(Records begins)
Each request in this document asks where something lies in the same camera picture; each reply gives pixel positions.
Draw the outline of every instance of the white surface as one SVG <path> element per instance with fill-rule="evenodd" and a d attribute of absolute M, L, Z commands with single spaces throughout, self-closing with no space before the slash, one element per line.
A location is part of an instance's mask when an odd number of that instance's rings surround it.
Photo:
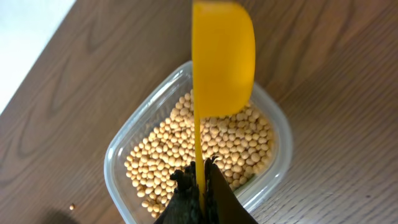
<path fill-rule="evenodd" d="M 75 0 L 0 0 L 0 114 Z"/>

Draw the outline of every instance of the yellow spoon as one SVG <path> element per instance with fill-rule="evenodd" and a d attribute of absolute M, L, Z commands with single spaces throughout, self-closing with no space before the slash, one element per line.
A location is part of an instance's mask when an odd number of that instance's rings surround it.
<path fill-rule="evenodd" d="M 205 211 L 205 172 L 200 119 L 237 113 L 254 83 L 256 47 L 247 12 L 233 2 L 193 2 L 192 61 L 195 155 L 200 206 Z"/>

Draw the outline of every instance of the transparent tray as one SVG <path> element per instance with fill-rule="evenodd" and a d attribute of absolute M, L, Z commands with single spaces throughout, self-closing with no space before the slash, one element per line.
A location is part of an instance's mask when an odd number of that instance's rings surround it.
<path fill-rule="evenodd" d="M 108 147 L 104 161 L 106 186 L 124 221 L 128 224 L 153 223 L 154 218 L 141 206 L 144 198 L 126 177 L 124 162 L 133 146 L 149 135 L 155 126 L 169 116 L 179 97 L 192 89 L 192 62 L 178 67 L 138 107 L 124 123 Z M 263 173 L 254 176 L 235 194 L 243 207 L 253 211 L 281 181 L 292 158 L 292 135 L 283 112 L 257 84 L 254 84 L 252 103 L 271 123 L 275 135 L 273 160 Z"/>

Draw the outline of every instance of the pile of beans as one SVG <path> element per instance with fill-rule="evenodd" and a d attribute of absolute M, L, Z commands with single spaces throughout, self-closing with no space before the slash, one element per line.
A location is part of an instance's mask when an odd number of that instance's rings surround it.
<path fill-rule="evenodd" d="M 273 132 L 250 103 L 238 114 L 203 119 L 200 130 L 203 159 L 218 156 L 215 163 L 232 190 L 268 168 Z M 124 163 L 126 176 L 137 189 L 137 196 L 146 198 L 142 206 L 156 218 L 177 186 L 169 175 L 195 161 L 192 91 L 180 97 L 169 118 L 132 147 Z"/>

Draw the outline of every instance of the brown tabletop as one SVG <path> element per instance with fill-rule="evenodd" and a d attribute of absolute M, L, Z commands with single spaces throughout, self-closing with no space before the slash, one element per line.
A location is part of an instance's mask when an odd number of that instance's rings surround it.
<path fill-rule="evenodd" d="M 243 1 L 294 135 L 259 223 L 398 223 L 398 3 Z M 190 59 L 191 1 L 78 1 L 0 116 L 0 223 L 123 223 L 106 149 Z M 69 211 L 74 203 L 76 209 Z"/>

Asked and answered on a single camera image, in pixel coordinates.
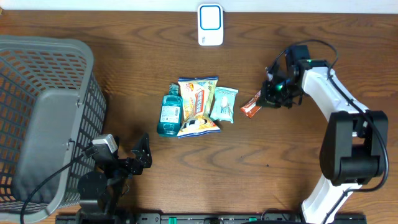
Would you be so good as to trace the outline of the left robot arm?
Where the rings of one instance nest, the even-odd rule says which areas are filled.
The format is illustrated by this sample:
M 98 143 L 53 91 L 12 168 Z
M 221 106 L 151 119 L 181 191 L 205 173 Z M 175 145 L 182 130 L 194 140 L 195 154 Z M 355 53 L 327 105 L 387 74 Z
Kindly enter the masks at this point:
M 134 223 L 134 215 L 118 208 L 119 199 L 128 192 L 128 179 L 141 175 L 152 165 L 149 135 L 145 133 L 132 149 L 134 158 L 120 159 L 119 143 L 112 134 L 95 137 L 83 150 L 83 157 L 95 161 L 96 170 L 78 181 L 80 207 L 77 223 Z

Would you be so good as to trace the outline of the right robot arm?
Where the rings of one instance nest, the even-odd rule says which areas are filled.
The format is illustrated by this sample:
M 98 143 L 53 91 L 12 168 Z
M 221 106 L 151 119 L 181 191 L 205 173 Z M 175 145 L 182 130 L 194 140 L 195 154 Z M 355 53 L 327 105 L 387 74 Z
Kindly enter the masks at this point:
M 332 223 L 337 211 L 355 192 L 375 192 L 389 175 L 388 118 L 360 103 L 339 81 L 334 63 L 313 59 L 307 42 L 285 48 L 285 71 L 275 59 L 256 101 L 263 108 L 300 105 L 313 99 L 328 124 L 320 149 L 322 175 L 301 204 L 306 223 Z

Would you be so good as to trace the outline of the teal mouthwash bottle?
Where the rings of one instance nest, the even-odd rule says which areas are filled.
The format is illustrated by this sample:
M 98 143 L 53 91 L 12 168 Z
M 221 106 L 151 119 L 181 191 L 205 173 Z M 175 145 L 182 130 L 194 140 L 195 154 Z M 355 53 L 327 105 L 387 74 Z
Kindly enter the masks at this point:
M 169 93 L 164 95 L 157 124 L 157 133 L 161 136 L 175 137 L 181 128 L 183 99 L 179 86 L 171 83 Z

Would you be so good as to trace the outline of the pale green wet wipes pack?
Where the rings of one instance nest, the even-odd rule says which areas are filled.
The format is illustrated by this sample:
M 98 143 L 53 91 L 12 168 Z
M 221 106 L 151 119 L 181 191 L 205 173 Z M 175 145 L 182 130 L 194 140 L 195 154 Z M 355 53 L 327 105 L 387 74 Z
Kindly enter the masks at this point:
M 210 114 L 210 118 L 213 121 L 229 121 L 232 124 L 234 123 L 234 103 L 238 92 L 234 88 L 216 87 L 215 102 Z

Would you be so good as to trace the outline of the yellow chips bag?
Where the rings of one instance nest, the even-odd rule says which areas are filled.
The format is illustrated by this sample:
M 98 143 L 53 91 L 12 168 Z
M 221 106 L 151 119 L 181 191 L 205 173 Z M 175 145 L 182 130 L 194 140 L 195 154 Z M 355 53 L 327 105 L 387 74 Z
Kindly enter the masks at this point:
M 178 138 L 221 132 L 209 115 L 217 82 L 218 77 L 178 79 L 183 100 L 183 121 Z

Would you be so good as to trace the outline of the red orange snack stick packet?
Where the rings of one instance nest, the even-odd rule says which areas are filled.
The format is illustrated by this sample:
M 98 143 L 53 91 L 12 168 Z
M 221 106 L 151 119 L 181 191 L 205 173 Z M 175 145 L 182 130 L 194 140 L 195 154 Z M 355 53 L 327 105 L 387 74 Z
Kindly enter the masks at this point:
M 257 100 L 261 95 L 261 91 L 258 91 L 244 106 L 241 107 L 241 111 L 248 117 L 252 118 L 262 107 L 256 104 Z

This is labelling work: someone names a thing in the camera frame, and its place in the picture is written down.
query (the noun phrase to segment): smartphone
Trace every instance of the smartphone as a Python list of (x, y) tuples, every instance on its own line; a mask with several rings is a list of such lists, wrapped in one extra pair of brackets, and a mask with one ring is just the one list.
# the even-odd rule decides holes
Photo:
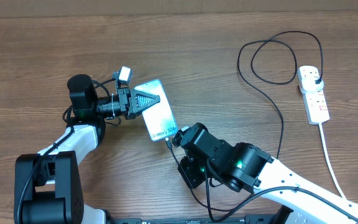
[(160, 80), (152, 80), (134, 87), (135, 90), (143, 91), (160, 96), (160, 102), (142, 112), (144, 121), (149, 130), (152, 141), (165, 139), (176, 134), (177, 122), (173, 117), (167, 96), (165, 95)]

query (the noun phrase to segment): white power strip
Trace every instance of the white power strip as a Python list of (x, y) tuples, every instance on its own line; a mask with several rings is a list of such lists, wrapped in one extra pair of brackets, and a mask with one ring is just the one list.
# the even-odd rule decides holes
[(342, 189), (340, 188), (331, 163), (329, 161), (326, 140), (323, 132), (323, 123), (329, 120), (329, 113), (326, 98), (323, 92), (323, 81), (322, 85), (316, 84), (316, 78), (319, 78), (318, 69), (313, 66), (302, 66), (298, 71), (299, 87), (302, 92), (303, 102), (305, 103), (306, 115), (308, 117), (309, 124), (318, 124), (321, 135), (321, 142), (323, 143), (324, 155), (326, 158), (327, 166), (336, 188), (343, 199), (346, 200)]

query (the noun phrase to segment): black plastic housing
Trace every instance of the black plastic housing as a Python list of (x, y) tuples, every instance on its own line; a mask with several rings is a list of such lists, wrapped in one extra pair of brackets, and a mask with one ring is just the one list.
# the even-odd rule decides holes
[(92, 120), (96, 117), (98, 95), (94, 89), (92, 78), (85, 74), (71, 77), (67, 81), (73, 112), (81, 121)]
[(266, 162), (273, 161), (268, 153), (252, 144), (240, 142), (233, 147), (225, 140), (217, 139), (201, 123), (196, 123), (186, 131), (179, 131), (172, 142), (176, 147), (181, 146), (190, 158), (182, 159), (178, 168), (190, 188), (196, 188), (205, 181), (203, 172), (207, 172), (208, 177), (214, 177), (206, 168), (206, 160), (209, 158), (212, 169), (221, 178), (218, 181), (236, 192), (245, 189), (254, 193), (254, 186), (260, 184), (260, 171)]
[[(16, 160), (15, 214), (24, 184), (39, 157), (39, 154), (26, 154)], [(48, 179), (45, 175), (54, 177), (55, 190), (36, 192), (35, 187), (45, 185), (46, 179)], [(75, 151), (59, 152), (57, 155), (48, 156), (25, 192), (22, 211), (23, 224), (80, 224), (83, 211), (84, 201)]]

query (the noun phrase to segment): wooden table
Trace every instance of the wooden table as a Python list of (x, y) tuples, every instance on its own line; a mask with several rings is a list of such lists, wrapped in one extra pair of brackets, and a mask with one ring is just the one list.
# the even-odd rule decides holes
[[(236, 60), (243, 44), (285, 30), (311, 32), (323, 45), (328, 151), (345, 195), (358, 203), (358, 11), (0, 19), (0, 223), (12, 223), (16, 158), (38, 152), (64, 132), (61, 117), (71, 104), (66, 83), (79, 73), (104, 81), (126, 65), (134, 70), (132, 86), (161, 79), (179, 127), (201, 122), (232, 145), (251, 142), (275, 155), (279, 117), (239, 78)], [(294, 48), (299, 65), (319, 67), (311, 37), (278, 39)], [(280, 160), (337, 194), (318, 127), (307, 123), (298, 81), (278, 86), (256, 79), (249, 68), (256, 48), (244, 51), (241, 67), (283, 113)], [(255, 69), (269, 80), (289, 80), (293, 58), (284, 46), (268, 44)], [(181, 149), (175, 154), (184, 155)], [(208, 216), (186, 188), (165, 143), (150, 140), (142, 118), (107, 127), (104, 142), (79, 169), (85, 203), (114, 217)], [(204, 185), (195, 192), (206, 201)], [(227, 187), (211, 193), (219, 208), (248, 196)], [(279, 207), (259, 198), (236, 216), (275, 213)]]

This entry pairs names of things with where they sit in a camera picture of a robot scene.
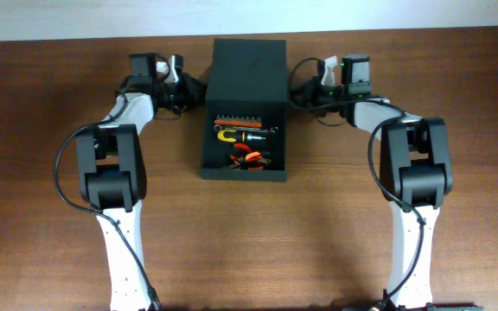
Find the silver offset ring wrench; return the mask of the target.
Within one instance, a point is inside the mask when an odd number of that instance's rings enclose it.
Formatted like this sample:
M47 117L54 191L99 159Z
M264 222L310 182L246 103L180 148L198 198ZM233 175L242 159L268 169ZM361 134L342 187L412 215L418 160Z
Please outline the silver offset ring wrench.
M223 126L219 124L215 124L213 127L214 131L219 132L221 130L240 130L240 131L249 131L249 132L257 132L257 133L276 133L279 131L278 127L271 127L268 129L262 128L252 128L252 127L239 127L239 126Z

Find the black cardboard box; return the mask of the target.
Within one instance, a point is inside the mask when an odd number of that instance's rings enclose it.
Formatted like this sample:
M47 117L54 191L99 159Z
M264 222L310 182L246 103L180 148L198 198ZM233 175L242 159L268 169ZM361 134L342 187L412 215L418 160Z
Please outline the black cardboard box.
M288 77L286 41L216 39L205 96L201 177L225 181L287 180L286 112ZM233 158L243 153L218 138L217 117L260 120L265 140L247 145L270 161L250 169Z

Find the yellow black stubby screwdriver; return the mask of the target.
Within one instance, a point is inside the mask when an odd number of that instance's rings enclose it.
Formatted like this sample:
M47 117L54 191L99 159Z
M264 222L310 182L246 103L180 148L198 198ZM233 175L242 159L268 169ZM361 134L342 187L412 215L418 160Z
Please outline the yellow black stubby screwdriver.
M217 133L217 138L226 143L249 143L266 140L266 136L260 135L259 133L240 130L220 130Z

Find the orange socket bit rail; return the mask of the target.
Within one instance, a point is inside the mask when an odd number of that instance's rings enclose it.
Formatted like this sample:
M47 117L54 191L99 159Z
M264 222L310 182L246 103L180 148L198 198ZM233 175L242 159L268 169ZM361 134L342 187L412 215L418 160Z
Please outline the orange socket bit rail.
M263 123L260 117L246 117L246 116L218 115L214 119L214 124L220 126L237 126L237 127L257 128L257 129L263 127Z

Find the small red cutting pliers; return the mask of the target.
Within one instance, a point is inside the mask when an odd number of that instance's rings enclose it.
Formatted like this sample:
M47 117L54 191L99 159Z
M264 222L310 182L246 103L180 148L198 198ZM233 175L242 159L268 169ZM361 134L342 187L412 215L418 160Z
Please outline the small red cutting pliers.
M233 156L235 157L245 156L252 152L252 148L244 143L235 143L233 145Z

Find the orange black long-nose pliers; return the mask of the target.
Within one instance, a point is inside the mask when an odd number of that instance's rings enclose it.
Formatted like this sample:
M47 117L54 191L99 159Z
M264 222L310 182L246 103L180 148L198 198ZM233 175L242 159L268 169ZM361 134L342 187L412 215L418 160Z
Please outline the orange black long-nose pliers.
M271 160L264 157L259 151L247 152L236 149L231 155L230 168L241 170L264 170L271 165Z

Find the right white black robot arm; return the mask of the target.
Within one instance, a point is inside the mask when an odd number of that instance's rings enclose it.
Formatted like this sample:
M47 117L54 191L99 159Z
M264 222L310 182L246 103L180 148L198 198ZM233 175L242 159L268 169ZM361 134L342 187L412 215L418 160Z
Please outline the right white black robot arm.
M453 185L447 128L440 117L411 114L375 94L370 59L365 54L317 60L317 74L301 86L289 86L290 104L300 111L337 112L364 130L372 148L367 162L387 200L393 219L390 277L373 310L432 310L431 251L434 226Z

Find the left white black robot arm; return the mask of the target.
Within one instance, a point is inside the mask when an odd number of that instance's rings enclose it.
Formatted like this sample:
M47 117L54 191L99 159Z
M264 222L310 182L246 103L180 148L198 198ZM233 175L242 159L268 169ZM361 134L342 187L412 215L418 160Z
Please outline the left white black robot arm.
M131 73L101 121L75 134L80 195L105 240L112 310L158 310L144 267L141 214L147 175L139 141L144 126L165 109L181 116L201 101L205 86L183 71L183 58L132 54Z

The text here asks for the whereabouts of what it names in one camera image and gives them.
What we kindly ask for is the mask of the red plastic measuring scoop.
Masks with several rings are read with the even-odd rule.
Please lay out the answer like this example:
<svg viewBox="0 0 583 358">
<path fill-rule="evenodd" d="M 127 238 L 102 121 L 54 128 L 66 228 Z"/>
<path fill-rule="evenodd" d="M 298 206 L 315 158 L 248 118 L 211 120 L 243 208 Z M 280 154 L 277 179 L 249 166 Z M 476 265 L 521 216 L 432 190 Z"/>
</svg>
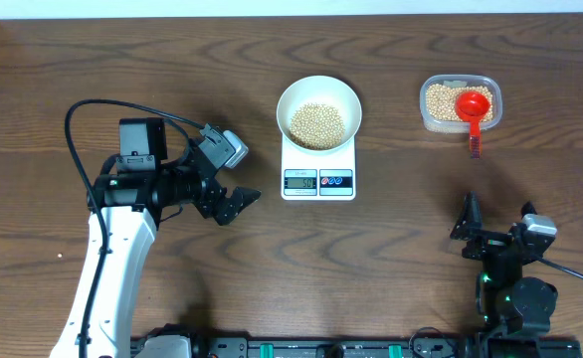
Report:
<svg viewBox="0 0 583 358">
<path fill-rule="evenodd" d="M 471 157 L 482 156 L 481 121 L 490 110 L 490 101 L 477 91 L 464 91 L 456 99 L 456 115 L 469 125 L 469 147 Z"/>
</svg>

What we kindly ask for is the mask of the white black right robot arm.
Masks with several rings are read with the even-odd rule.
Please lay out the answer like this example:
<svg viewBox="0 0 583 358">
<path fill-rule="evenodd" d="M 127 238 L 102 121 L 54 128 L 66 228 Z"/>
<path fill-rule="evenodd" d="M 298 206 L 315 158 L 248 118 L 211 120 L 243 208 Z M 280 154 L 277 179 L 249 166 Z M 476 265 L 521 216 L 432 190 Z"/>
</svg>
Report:
<svg viewBox="0 0 583 358">
<path fill-rule="evenodd" d="M 487 230 L 478 197 L 465 196 L 450 238 L 464 241 L 462 257 L 482 263 L 476 278 L 476 306 L 485 328 L 458 349 L 462 357 L 538 357 L 539 337 L 550 330 L 558 291 L 544 280 L 523 274 L 556 239 L 557 228 L 528 202 L 521 221 L 505 233 Z"/>
</svg>

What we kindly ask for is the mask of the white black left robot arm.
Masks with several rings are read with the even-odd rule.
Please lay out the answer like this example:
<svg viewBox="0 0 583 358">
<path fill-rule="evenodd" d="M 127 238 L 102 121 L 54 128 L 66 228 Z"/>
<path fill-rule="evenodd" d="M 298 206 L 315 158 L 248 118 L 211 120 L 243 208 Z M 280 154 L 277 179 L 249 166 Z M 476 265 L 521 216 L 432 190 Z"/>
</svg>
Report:
<svg viewBox="0 0 583 358">
<path fill-rule="evenodd" d="M 119 152 L 103 166 L 88 194 L 89 243 L 78 289 L 54 357 L 127 357 L 131 321 L 145 259 L 165 208 L 193 205 L 204 218 L 230 224 L 256 202 L 258 190 L 229 192 L 215 176 L 248 153 L 232 131 L 210 124 L 168 162 L 167 118 L 119 123 Z"/>
</svg>

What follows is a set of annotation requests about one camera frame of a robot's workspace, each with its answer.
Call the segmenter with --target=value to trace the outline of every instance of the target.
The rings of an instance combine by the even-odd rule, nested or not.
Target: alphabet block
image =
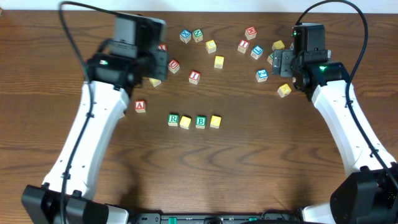
[[[159,50],[164,50],[164,51],[167,52],[167,47],[166,47],[165,44],[159,44],[159,45],[157,46],[157,48],[158,48]]]
[[[184,129],[189,129],[190,125],[191,125],[191,118],[182,116],[181,121],[180,121],[180,127],[184,128]]]
[[[206,42],[206,50],[207,53],[209,54],[216,52],[217,50],[216,42],[214,42],[214,40],[209,40],[208,42]]]
[[[272,50],[280,50],[280,49],[285,49],[285,45],[281,40],[278,40],[274,44],[272,44]]]
[[[254,27],[247,28],[246,32],[244,33],[244,35],[246,36],[246,38],[248,40],[255,38],[256,34],[257,34],[257,30]]]
[[[261,55],[262,55],[262,53],[264,52],[264,49],[262,48],[262,47],[260,47],[260,46],[255,46],[254,48],[253,48],[253,50],[251,51],[251,56],[252,57],[254,57],[254,59],[258,59]]]
[[[219,128],[221,124],[221,118],[219,116],[212,116],[210,121],[210,127]]]
[[[256,73],[257,82],[264,82],[268,78],[267,70],[258,70]]]
[[[238,51],[242,53],[246,53],[246,50],[249,48],[249,42],[241,40],[241,42],[238,45]]]
[[[292,89],[290,89],[288,84],[284,84],[284,85],[280,86],[278,89],[279,96],[282,98],[289,95],[291,91],[292,91]]]
[[[197,85],[200,80],[200,73],[192,71],[191,75],[189,76],[189,82]]]
[[[203,40],[203,33],[201,32],[200,29],[193,31],[193,39],[195,40],[195,42],[199,42],[199,41]]]
[[[187,29],[184,29],[180,34],[180,40],[186,44],[191,40],[191,37],[191,32]]]
[[[274,53],[271,53],[268,58],[267,61],[272,65],[274,63]]]
[[[149,78],[149,81],[152,83],[152,85],[153,85],[154,87],[157,87],[158,85],[160,85],[160,84],[162,83],[162,81],[157,80],[157,79],[155,79],[155,78]]]
[[[224,57],[216,56],[216,59],[214,60],[214,67],[223,68],[223,65],[224,65]]]
[[[169,123],[169,126],[178,126],[178,115],[170,114],[168,123]]]
[[[180,70],[180,64],[176,60],[171,60],[169,62],[169,70],[172,73],[176,73],[178,70]]]
[[[206,117],[197,116],[196,127],[200,129],[204,129],[206,127]]]
[[[145,112],[145,108],[146,108],[146,105],[145,105],[145,101],[144,100],[136,101],[136,111],[137,111],[137,113],[144,113]]]

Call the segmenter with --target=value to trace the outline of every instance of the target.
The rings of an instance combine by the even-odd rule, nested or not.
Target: cable clip
[[[65,174],[66,174],[66,173],[63,172],[62,175],[61,175],[61,178],[64,178],[64,177],[65,177]]]
[[[349,102],[346,103],[346,105],[344,107],[347,108],[348,105],[352,105],[353,103],[354,103],[354,101],[350,100]]]
[[[379,150],[378,149],[375,149],[375,152],[376,153],[379,153]],[[371,158],[373,158],[373,152],[369,155]]]

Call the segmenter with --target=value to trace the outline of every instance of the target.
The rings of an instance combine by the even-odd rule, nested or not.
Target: yellow block
[[[276,49],[285,49],[285,45],[281,40],[278,40],[277,42],[275,42],[272,45],[272,50],[276,50]]]
[[[224,57],[216,56],[216,59],[214,60],[214,67],[223,68],[223,65],[224,65]]]
[[[214,42],[214,40],[209,40],[208,42],[206,42],[206,46],[208,49],[213,49],[217,47],[216,42]]]
[[[212,116],[210,121],[210,127],[219,128],[221,124],[221,118],[219,116]]]
[[[189,129],[189,125],[191,124],[191,118],[188,118],[186,116],[182,116],[181,121],[180,121],[180,127]]]
[[[288,84],[281,85],[278,89],[278,94],[280,97],[285,97],[289,95],[289,93],[292,91],[292,89],[289,87]]]
[[[157,80],[157,79],[155,79],[155,78],[149,78],[149,81],[152,83],[152,85],[153,85],[154,87],[156,87],[156,86],[158,86],[158,85],[160,85],[160,84],[162,83],[162,81]]]

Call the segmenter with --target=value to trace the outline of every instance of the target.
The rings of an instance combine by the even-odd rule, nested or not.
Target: white wall
[[[210,11],[210,12],[303,12],[320,0],[76,0],[77,2],[124,11]],[[8,9],[54,10],[61,0],[1,0]],[[398,13],[398,0],[351,0],[363,12]],[[84,10],[68,6],[66,9]],[[342,3],[318,6],[312,12],[355,12]]]

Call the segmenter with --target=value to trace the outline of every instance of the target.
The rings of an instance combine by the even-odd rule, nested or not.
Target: table surface
[[[292,81],[271,73],[272,43],[289,46],[299,14],[142,12],[168,24],[165,43],[180,62],[176,74],[154,88],[134,90],[147,112],[130,104],[113,133],[99,172],[95,201],[165,213],[257,213],[327,202],[344,181],[340,154],[320,113],[304,94],[280,98]],[[379,139],[398,156],[398,16],[369,14],[368,48],[354,79],[356,95]],[[67,12],[68,25],[84,58],[113,35],[113,16]],[[356,14],[311,14],[322,22],[332,59],[351,71],[363,44]],[[237,51],[244,30],[255,26],[250,50]],[[203,41],[184,44],[182,29],[202,29]],[[214,39],[215,54],[205,42]],[[225,56],[223,69],[213,67]],[[40,186],[66,140],[80,102],[82,74],[55,11],[5,11],[0,17],[0,223],[29,223],[20,199],[27,184]],[[188,82],[201,72],[198,85]],[[169,127],[170,112],[210,118],[220,129]]]

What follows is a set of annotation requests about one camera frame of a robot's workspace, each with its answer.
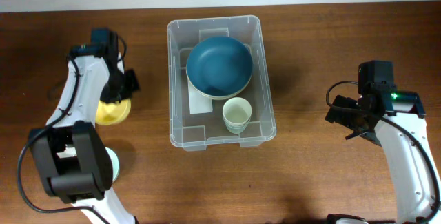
(Records ends)
Look through the entries and return each line that has the word "noun" in it.

▸ Answer below:
query (the noun phrase to segment): smartphone
query (the noun phrase to segment): white power strip
query (the noun phrase to segment): black plastic housing
query (the noun phrase to segment): wooden table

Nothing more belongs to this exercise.